Additionally, you can also try this automated solution which assists to get last logon report.

One more interesting factoid about LastLogonTimestamp that you may not be aware of (and that I recently discovered much to my dismay). An update to LastLogonTimestamp can be triggered by a third party process that doesn’t even possess the affected account’s credentials!

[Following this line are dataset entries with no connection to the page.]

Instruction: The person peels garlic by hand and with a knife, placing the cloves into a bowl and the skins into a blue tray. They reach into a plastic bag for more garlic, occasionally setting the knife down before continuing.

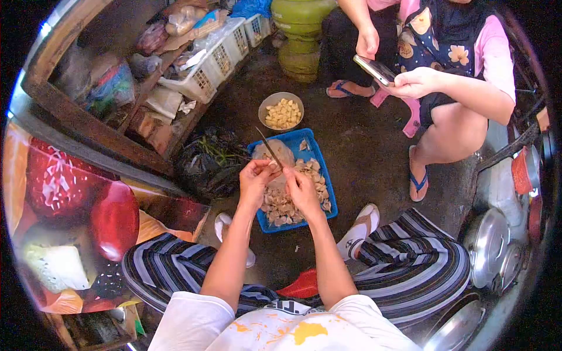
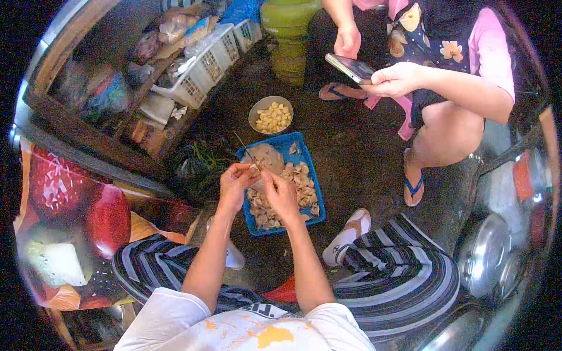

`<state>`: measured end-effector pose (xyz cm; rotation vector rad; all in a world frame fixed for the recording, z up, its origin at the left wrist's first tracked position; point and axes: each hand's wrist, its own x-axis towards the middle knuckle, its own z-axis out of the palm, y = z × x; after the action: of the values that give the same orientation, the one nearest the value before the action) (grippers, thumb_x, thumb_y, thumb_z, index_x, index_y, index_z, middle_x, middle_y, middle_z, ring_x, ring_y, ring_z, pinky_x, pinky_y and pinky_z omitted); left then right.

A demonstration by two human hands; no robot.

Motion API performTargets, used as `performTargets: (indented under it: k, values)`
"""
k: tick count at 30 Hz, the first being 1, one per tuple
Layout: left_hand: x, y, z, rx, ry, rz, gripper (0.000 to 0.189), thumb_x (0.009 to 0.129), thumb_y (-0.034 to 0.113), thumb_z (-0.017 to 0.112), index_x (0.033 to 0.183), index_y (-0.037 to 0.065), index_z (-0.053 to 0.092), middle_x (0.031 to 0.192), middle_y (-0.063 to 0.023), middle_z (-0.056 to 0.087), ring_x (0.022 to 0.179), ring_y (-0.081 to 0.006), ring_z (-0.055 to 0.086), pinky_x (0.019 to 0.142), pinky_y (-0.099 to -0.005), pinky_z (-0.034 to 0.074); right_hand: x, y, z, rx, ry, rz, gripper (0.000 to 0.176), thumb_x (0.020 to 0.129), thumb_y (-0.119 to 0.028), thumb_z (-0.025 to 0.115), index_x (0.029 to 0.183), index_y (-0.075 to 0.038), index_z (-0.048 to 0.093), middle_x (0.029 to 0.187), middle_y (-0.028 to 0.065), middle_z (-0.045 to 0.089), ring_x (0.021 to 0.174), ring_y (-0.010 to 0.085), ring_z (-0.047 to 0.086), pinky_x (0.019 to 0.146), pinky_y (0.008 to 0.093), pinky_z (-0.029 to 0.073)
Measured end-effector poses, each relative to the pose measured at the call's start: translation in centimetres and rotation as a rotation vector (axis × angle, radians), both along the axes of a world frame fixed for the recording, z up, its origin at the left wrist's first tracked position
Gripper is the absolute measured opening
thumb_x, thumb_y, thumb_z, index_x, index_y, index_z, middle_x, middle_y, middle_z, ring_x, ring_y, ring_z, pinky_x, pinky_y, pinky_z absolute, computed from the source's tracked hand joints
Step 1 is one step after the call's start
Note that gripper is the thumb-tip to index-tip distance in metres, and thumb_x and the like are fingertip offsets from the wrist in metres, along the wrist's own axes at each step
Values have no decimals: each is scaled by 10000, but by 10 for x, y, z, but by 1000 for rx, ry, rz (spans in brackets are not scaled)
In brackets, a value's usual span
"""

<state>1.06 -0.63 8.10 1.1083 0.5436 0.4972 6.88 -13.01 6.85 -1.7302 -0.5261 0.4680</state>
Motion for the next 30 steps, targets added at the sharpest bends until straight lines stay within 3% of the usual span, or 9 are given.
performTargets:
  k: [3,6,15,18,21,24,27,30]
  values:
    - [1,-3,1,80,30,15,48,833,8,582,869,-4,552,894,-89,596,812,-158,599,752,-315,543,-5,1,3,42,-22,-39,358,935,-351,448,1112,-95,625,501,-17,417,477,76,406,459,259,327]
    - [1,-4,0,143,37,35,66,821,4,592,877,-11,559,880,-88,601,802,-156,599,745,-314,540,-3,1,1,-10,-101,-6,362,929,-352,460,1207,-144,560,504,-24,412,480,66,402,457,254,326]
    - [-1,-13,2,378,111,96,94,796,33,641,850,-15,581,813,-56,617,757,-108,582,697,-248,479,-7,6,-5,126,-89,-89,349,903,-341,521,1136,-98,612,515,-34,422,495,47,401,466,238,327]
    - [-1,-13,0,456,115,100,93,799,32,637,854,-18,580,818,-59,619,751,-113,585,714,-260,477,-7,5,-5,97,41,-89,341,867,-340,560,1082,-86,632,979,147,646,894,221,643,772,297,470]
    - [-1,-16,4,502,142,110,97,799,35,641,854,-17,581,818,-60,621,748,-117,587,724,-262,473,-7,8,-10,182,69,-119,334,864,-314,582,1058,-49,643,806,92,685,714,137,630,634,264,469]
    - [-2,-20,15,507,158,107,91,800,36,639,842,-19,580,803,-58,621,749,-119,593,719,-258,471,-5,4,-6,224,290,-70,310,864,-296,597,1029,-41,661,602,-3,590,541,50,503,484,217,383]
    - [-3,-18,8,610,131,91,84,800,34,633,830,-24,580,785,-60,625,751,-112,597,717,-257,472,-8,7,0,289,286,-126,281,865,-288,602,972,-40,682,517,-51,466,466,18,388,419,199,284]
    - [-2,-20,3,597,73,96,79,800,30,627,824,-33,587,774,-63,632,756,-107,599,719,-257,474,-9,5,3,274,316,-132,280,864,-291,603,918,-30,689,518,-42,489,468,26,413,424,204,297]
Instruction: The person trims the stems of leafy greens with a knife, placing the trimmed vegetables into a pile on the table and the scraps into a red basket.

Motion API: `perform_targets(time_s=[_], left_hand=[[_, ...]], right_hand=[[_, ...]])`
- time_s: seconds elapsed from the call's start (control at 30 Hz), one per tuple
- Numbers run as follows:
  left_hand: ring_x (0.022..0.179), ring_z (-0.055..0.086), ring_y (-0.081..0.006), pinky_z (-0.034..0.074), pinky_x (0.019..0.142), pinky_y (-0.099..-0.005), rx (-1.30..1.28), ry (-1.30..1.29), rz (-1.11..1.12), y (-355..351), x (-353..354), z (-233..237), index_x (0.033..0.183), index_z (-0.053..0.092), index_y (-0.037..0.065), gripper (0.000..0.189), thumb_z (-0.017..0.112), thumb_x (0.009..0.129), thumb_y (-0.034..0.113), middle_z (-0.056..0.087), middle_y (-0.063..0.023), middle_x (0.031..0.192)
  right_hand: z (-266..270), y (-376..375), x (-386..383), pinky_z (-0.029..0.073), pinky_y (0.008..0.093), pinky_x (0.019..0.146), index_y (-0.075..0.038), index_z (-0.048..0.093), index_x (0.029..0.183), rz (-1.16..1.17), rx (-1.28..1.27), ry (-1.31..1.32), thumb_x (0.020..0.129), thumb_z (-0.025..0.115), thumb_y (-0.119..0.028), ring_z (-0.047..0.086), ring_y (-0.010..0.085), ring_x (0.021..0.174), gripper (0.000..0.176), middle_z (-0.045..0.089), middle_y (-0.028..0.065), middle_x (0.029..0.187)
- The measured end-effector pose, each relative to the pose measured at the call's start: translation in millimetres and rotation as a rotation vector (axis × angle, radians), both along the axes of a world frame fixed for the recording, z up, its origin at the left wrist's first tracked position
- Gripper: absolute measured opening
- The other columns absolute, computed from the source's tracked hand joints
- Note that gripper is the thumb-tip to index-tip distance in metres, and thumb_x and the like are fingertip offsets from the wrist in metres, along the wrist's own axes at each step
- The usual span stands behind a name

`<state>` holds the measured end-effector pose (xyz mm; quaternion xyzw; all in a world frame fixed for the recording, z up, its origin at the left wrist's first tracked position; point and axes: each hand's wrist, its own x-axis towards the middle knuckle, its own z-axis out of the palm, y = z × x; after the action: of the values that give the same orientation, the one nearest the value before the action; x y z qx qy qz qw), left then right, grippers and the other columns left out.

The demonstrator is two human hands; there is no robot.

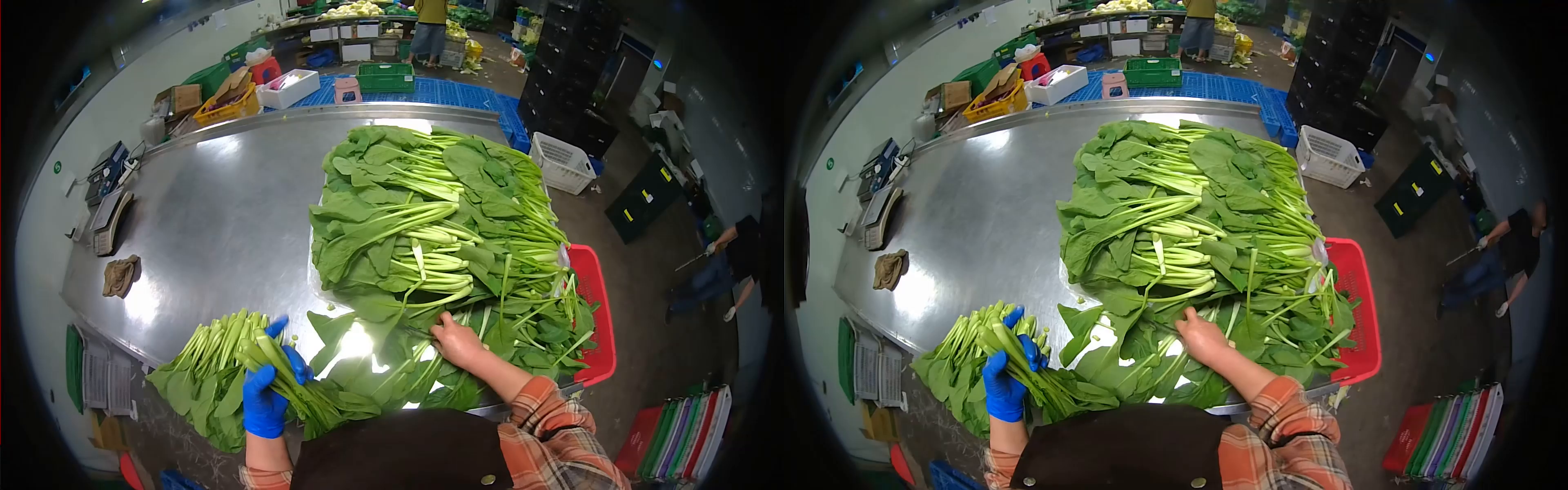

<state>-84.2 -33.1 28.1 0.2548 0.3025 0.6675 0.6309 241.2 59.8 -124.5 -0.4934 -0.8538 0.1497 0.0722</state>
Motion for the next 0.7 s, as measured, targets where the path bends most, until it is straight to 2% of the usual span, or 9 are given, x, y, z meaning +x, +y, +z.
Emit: perform_targets(time_s=[0.13,0.27,0.3,0.37,0.4,0.43,0.5,0.6,0.7], left_hand=[[0.067,0.058,-0.0142,0.048,0.065,-0.0262,-0.227,0.367,-0.060,2.3,-7.7,-1.9,0.126,0.048,-0.002,0.059,0.069,0.073,0.009,0.059,-0.0061,0.076],[0.087,0.062,-0.0149,0.048,0.080,-0.0263,-0.003,0.790,-0.397,23.6,35.5,-8.2,0.121,0.054,-0.002,0.052,0.071,0.073,0.007,0.065,-0.0088,0.096],[0.092,0.062,-0.0144,0.048,0.085,-0.0261,0.102,0.880,-0.470,30.3,47.8,-12.8,0.120,0.055,-0.001,0.049,0.072,0.074,0.006,0.066,-0.0086,0.103],[0.096,0.060,-0.0129,0.047,0.088,-0.0272,0.034,0.644,-0.581,39.4,72.4,-15.3,0.117,0.057,0.000,0.043,0.072,0.078,0.007,0.065,-0.0065,0.106],[0.096,0.060,-0.0114,0.046,0.088,-0.0265,0.047,0.697,-0.574,43.5,76.8,-31.1,0.117,0.057,0.000,0.042,0.073,0.079,0.008,0.065,-0.0056,0.107],[0.096,0.060,-0.0111,0.046,0.088,-0.0264,0.049,0.706,-0.571,46.8,79.6,-30.4,0.118,0.057,0.001,0.043,0.073,0.078,0.008,0.065,-0.0055,0.106],[0.095,0.060,-0.0104,0.046,0.088,-0.0260,0.042,0.718,-0.572,50.5,83.6,-28.9,0.119,0.056,0.001,0.045,0.073,0.078,0.008,0.065,-0.0052,0.106],[0.095,0.059,-0.0112,0.046,0.086,-0.0265,0.031,0.706,-0.556,49.7,82.3,-21.4,0.116,0.057,0.003,0.043,0.074,0.078,0.012,0.063,-0.0042,0.106],[0.096,0.058,-0.0125,0.046,0.086,-0.0272,0.073,0.743,-0.532,48.7,83.1,-26.1,0.115,0.058,0.004,0.043,0.074,0.077,0.015,0.061,-0.0049,0.107]], right_hand=[[23.3,6.9,10.2,0.049,0.0396,0.061,-0.008,0.058,0.106,0.023,0.004,0.334,0.077,0.064,-0.013,0.062,0.0275,0.068,0.030,0.055,0.0134,0.088],[132.4,4.7,-10.1,0.039,0.0237,0.049,-0.004,0.060,0.100,-0.164,-0.629,0.627,0.077,0.061,-0.007,0.047,0.0064,0.053,0.022,0.044,-0.0012,0.055],[149.7,0.9,-17.5,0.038,0.0237,0.047,-0.003,0.060,0.099,-0.184,-0.665,0.676,0.078,0.061,-0.006,0.047,0.0066,0.049,0.022,0.049,-0.0019,0.059],[150.8,-2.2,-28.7,0.035,0.0219,0.047,-0.003,0.060,0.099,-0.191,-0.731,0.835,0.079,0.060,-0.006,0.046,0.0044,0.051,0.021,0.051,-0.0026,0.059],[149.9,-1.6,-32.2,0.036,0.0209,0.048,-0.004,0.060,0.101,-0.169,-0.760,0.913,0.080,0.058,-0.005,0.047,0.0044,0.052,0.021,0.052,-0.0026,0.060],[143.1,2.3,-33.2,0.036,0.0210,0.048,-0.004,0.059,0.105,-0.078,-0.581,0.823,0.082,0.058,-0.005,0.046,0.0034,0.052,0.023,0.054,-0.0017,0.066],[135.9,5.1,-32.4,0.042,0.0247,0.053,-0.003,0.058,0.112,0.003,-0.434,0.845,0.085,0.056,-0.005,0.052,0.0100,0.058,0.027,0.058,0.0041,0.076],[123.5,5.5,-29.0,0.048,0.0343,0.072,-0.003,0.053,0.122,0.153,-0.140,0.649,0.087,0.056,-0.009,0.060,0.0270,0.083,0.036,0.057,0.0138,0.097],[125.4,3.4,-31.0,0.049,0.0394,0.075,-0.003,0.053,0.121,0.152,-0.086,0.567,0.089,0.054,-0.011,0.059,0.0360,0.087,0.034,0.058,0.0168,0.100]])
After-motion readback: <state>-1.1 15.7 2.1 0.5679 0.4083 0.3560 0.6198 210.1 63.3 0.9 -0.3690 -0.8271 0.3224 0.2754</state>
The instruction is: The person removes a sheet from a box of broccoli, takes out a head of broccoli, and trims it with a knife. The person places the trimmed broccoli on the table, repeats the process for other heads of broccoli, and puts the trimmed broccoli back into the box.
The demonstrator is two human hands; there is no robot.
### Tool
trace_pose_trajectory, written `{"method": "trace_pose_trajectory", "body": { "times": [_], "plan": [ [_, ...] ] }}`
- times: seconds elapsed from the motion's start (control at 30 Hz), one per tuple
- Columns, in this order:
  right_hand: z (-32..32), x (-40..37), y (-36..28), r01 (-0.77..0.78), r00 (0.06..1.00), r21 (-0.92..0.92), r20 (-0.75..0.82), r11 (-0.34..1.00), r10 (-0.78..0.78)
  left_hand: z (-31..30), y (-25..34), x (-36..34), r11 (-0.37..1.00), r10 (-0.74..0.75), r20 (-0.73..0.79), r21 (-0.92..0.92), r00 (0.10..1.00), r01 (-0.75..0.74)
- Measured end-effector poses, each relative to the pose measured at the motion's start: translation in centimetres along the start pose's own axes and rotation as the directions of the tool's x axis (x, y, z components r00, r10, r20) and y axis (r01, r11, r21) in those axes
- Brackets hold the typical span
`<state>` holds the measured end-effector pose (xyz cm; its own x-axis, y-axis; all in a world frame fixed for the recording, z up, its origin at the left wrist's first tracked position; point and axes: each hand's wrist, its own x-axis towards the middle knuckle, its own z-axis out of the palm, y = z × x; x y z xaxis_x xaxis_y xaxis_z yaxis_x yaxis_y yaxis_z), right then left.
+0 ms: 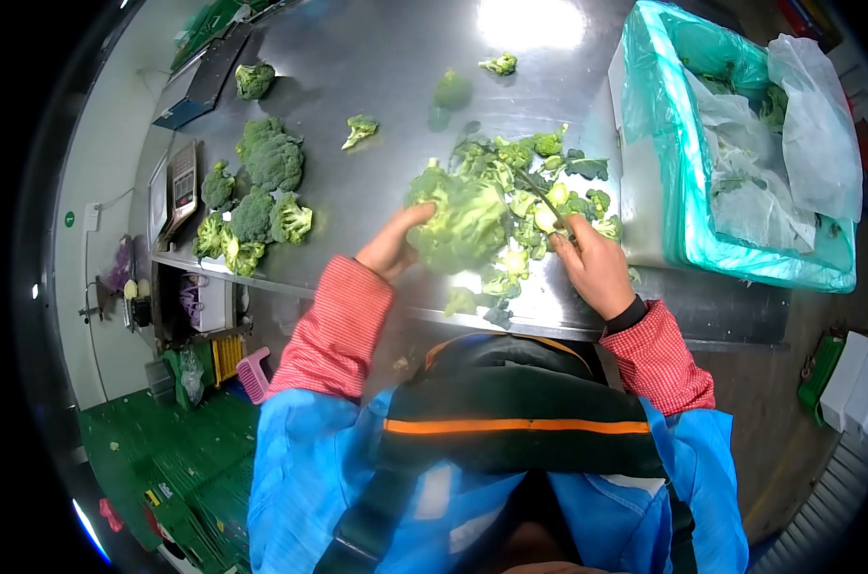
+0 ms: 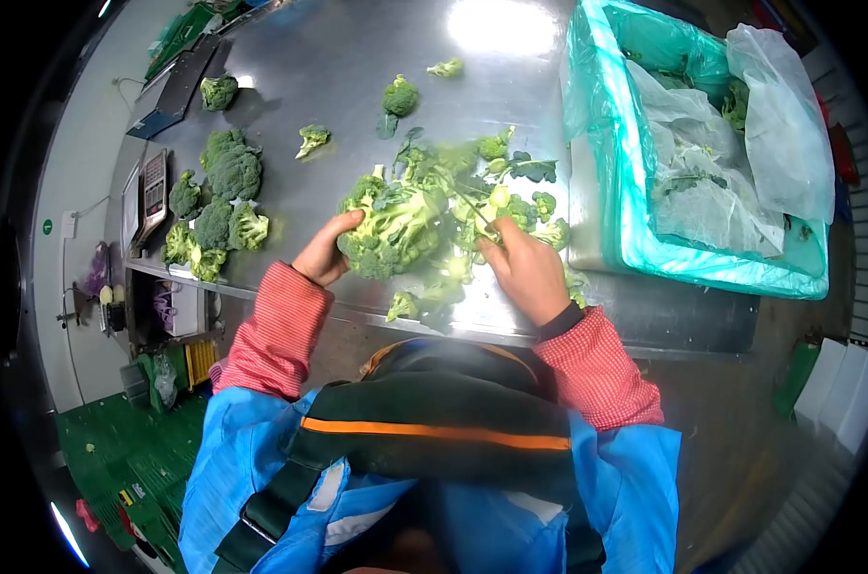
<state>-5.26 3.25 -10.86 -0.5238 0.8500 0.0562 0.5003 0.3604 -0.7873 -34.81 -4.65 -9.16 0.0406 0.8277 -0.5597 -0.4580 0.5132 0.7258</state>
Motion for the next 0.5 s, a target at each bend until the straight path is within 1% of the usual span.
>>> {"method": "trace_pose_trajectory", "body": {
  "times": [0.03,0.07,0.13,0.23,0.27,0.3,0.37,0.4,0.43,0.5],
  "plan": [
    [-0.3,0.0,-0.6,-0.008,1.0,0.064,-0.006,0.998,0.008,0.0,0.8,0.0,0.999,-0.052,0.043,0.017,0.998,0.051],
    [-0.3,0.2,-1.0,-0.043,0.999,0.187,0.026,0.981,0.039,0.4,1.2,-0.1,0.997,-0.063,0.055,0.051,0.997,0.06],
    [-0.2,1.0,-1.6,-0.123,0.991,0.418,0.097,0.9,0.091,2.5,2.6,-0.6,0.989,-0.09,0.082,0.124,0.992,0.08],
    [1.2,1.4,-0.9,-0.147,0.989,0.404,0.09,0.903,0.12,3.1,1.7,-0.6,0.997,0.005,0.11,0.072,0.994,-0.013],
    [2.0,1.3,0.0,-0.225,0.974,0.636,0.12,0.738,0.194,2.8,1.5,-0.8,0.996,0.027,0.177,0.076,0.984,-0.041],
    [1.8,1.2,-0.2,-0.247,0.968,0.64,0.127,0.728,0.217,3.1,1.2,-1.0,0.973,0.086,0.144,0.2,0.986,-0.114],
    [1.3,0.9,-0.9,-0.294,0.953,0.645,0.146,0.705,0.264,4.2,0.1,-1.1,0.869,0.212,0.097,0.437,0.972,-0.233],
    [1.7,0.9,-0.7,-0.294,0.955,0.587,0.143,0.754,0.261,4.4,-1.0,-0.3,0.805,0.321,0.069,0.505,0.945,-0.31],
    [2.0,0.7,-0.5,-0.291,0.956,0.59,0.149,0.753,0.253,5.0,-1.8,0.2,0.728,0.426,0.04,0.579,0.904,-0.368],
    [2.3,0.3,-0.5,-0.28,0.96,0.598,0.159,0.751,0.231,6.0,-2.2,0.3,0.769,0.441,-0.07,0.544,0.895,-0.336]
  ]
}}
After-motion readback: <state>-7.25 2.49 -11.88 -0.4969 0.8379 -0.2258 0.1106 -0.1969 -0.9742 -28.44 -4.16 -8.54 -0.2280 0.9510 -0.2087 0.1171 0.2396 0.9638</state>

To see this in action try this: pick an account in your domain that hasn’t logged in for some time (greater than 2 weeks). Now open up the security properties on some object with an ACL (a fileshare for instance). Now run an “effective permissions” against that account. Wait a few minutes and check the LastLogonTimestamp value for that account and you’ll see that it got updated.

And there are applications out there (such as SharePoint) that regularly run the equivalent of an “effective permissions” against large sets of users.

I’ve lost a lot of faith in the validity of LastLogonTimestamp since learning this and really wish Microsoft would fix this issue.